> **THE PROBLEM**
Output exactly the lines below, starting with the line that has "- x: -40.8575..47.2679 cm" and going on through the line that has "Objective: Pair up", both included, and no other lines.

> **COLLECTED DATA**

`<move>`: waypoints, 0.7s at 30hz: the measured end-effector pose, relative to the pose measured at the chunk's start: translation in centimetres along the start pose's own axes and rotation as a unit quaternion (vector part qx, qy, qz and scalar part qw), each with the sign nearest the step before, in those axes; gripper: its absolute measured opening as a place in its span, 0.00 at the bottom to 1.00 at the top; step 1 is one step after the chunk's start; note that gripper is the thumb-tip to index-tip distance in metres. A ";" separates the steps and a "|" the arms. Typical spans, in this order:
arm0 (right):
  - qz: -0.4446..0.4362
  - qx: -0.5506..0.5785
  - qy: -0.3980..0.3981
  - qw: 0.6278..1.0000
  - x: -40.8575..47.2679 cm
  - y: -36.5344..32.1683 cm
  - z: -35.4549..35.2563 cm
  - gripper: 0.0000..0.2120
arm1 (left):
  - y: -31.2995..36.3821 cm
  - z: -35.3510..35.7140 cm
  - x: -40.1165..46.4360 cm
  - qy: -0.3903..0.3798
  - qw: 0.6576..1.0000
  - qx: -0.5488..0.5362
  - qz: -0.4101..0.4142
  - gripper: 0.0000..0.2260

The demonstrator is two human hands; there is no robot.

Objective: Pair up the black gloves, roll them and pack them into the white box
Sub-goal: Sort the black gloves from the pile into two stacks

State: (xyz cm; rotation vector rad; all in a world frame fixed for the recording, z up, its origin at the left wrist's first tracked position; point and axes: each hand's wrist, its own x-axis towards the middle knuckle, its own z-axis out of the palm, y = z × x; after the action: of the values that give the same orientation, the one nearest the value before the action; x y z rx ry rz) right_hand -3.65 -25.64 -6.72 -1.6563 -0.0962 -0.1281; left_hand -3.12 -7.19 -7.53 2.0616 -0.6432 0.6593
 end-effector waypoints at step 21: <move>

> **RESULT OF THE EXERCISE**
  - x: -40.8575..47.2679 cm
  - y: -36.5344..32.1683 cm
  - z: -35.4549..35.2563 cm
  - gripper: 0.0000..0.2120
arm1 (left):
  - y: -31.2995..36.3821 cm
  - z: -35.3510..35.7140 cm
  - x: -40.1165..46.4360 cm
  - qy: -0.3903..0.3798
  - qw: 0.6576..1.0000
  - qx: -0.5488..0.5362
  - qz: -0.4101..0.4142
  - gripper: 0.0000..0.2260

The demonstrator is two human hands; there is no robot.

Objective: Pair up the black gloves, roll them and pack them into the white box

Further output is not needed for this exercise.